"Этот реализм не социалистический, он политический"
Куратор выставки "Борьба за знамя" Екатерина Деготь рассказала Милене Орловой о том, что хорошего было в советском искусстве.
Вы имеете репутацию апологета неофициального русского искусства — и вдруг соцреализм. Не измена ли это прежним эстетическим идеалам?
В отличие от того, что обычно думают, неофициальное советское искусство 1960-1970-х годов возникло в необычайно благоприятных социальных и политических условиях (отсутствие рынка, либеральная политика государства по отношению к самодеятельному творчеству и творчеству в свободное время), и мне было интересно посмотреть, как и когда подобные идеи зародились. А произошло это во времена культурной революции. Именно она меня и интересует, а не все советское искусство. Оно очень неоднородно, и в последнее время из-за обилия всяких ярмарок на первом плане далеко не лучшее в нем.
Для большинства бывших советских людей соцреализм — это нечто халтурное, официозное, пропагандистское и по большому счету не имеющее отношения к искусству. Выставка развенчивает этот стереотип? И что, собственно, нового появилось в отношении к этому, казалось бы, дискредитировавшему себя стилю?
Выставка показывает в основном тот период, когда стиль соцреализма еще не сложился и само это слово еще не употреблялось. Моя задача была показать, что в СССР примерно до 1934 года существовал политически левый, критичный и концептуально заостренный реализм, аналогами которого может служить не только, например, Сикейрос или Георг Гросс, но прежде всего современное антибуржуазное политическое искусство. Именно взгляд с современной точки зрения позволяет понять, что не имеет никакого смысла говорить о живописном качестве после Дюшана, поэтому советское искусство этого времени не более халтурно, чем дадаизм. Советское искусство культурной революции вообще не ретинальное, пользуясь термином Дюшана, оно не визуальное, а идеологическое, и именно в этом его современность. И эта идеология в интересующий меня период не тоталитарная. А уж как оценивать ее антибуржуазный, антирыночный характер, каждый решает для себя сам. Для меня очевидно, что это единственно возможное отношение к миру.

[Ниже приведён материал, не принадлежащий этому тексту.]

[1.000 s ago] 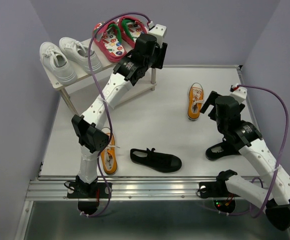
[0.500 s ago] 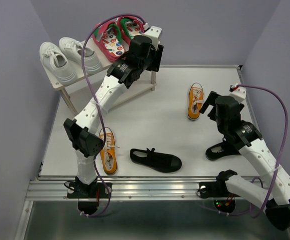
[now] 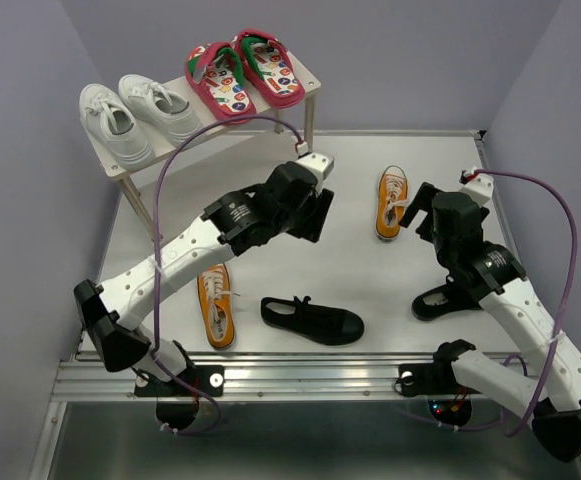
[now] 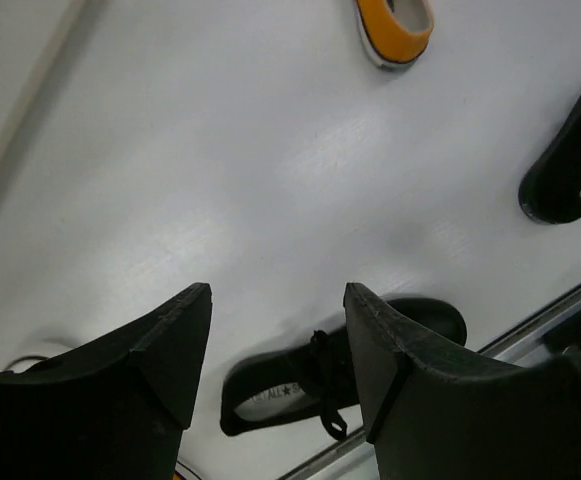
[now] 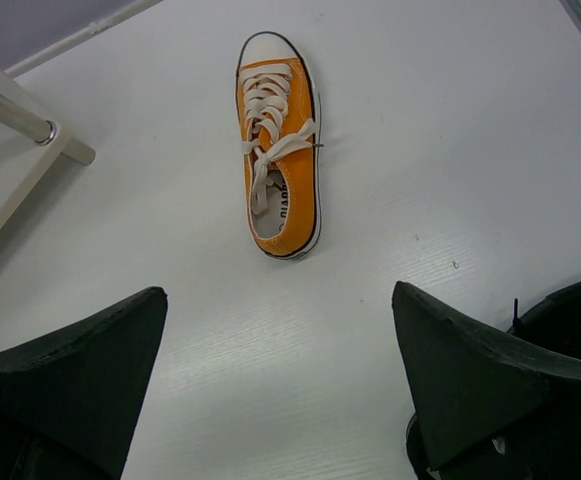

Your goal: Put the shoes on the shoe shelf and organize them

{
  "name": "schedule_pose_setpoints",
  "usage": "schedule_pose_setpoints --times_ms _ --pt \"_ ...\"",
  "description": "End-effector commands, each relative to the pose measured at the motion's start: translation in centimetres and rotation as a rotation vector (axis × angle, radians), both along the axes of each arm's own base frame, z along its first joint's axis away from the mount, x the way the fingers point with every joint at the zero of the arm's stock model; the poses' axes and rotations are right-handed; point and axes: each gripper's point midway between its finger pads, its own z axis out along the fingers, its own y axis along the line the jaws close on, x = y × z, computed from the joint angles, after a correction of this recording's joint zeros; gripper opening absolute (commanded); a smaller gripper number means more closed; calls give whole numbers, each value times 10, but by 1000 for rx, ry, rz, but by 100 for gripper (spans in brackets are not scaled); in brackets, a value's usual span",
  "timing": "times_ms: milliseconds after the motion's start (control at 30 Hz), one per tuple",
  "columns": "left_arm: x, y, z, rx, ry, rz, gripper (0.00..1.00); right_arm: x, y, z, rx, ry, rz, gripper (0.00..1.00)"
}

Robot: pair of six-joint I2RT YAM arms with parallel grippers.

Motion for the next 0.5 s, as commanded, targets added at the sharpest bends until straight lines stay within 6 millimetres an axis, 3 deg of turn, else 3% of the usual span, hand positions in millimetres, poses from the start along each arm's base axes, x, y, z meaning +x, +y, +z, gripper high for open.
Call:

Какими событиями определяются хронологические рамки выставки — 1926-1936 годы?
1926 год — это момент политической консолидации левой оппозиции (большевиков-ленинцев, как они сами себя называли) и начало сознательного поворота интеллигенции, которая очнулась от сна НЭПа, к антикапиталистическим идеалам. С этого момента начинается искусство культурной революции. Фактически это было сознательное построение коммунистического искусства, так как первый русский авангард 1915-1917 годов вовсе не был искусством революции и лишь совпал с ней по времени.
Финальным пунктом могли бы быть 1932-1934 годы (образование Союза художников, финал конкурса на Дворец советов, убийство Кирова), но, вообще говоря, окончательную точку в программе пролетаризации культуры поставила Конституция 1936 года, которая констатировала якобы существующий классовый мир. Весьма показательно, что террор начинается немедленно после этого. Так что моя выставка доходит до точки террора.
Что нужно знать зрителю, чтобы отличить хороший соцреализм от плохого, китч от авангарда? Ведь на первый взгляд на выставке показываются обычные советские картины с обычными советскими сюжетами.
Мы уже не очень отличаем обычные советские сюжеты от необычных. Изображение Ленина на вершине символической композиции вдвоем с каким-то чернокожим парнем является весьма необычным. Вереница буржуа, которые несут свои фабрики и заводы на поклон мировому капиталу с пачкой денег (я для себя называю эту картину "Продажа "Сибнефти""), тоже. А вообще, любая картина, в которой есть ярко выраженный конфликт, драма, которая рассчитана на идеологическую дискуссию, а не на визуальное (или коммерческое) потребление,— это тот самый реализм, о котором сделана выставка. Но он не социалистический, он политический.
Не боитесь ли вы, что выставка будет воспринята в русле нынешнего идеологического курса на ура-патриотизм и реабилитацию советских ценностей?
Политическим лозунгом левых в СССР было требование открытой дискуссии и свободы оппозиции. Я думаю, этим я отвечаю на вопрос.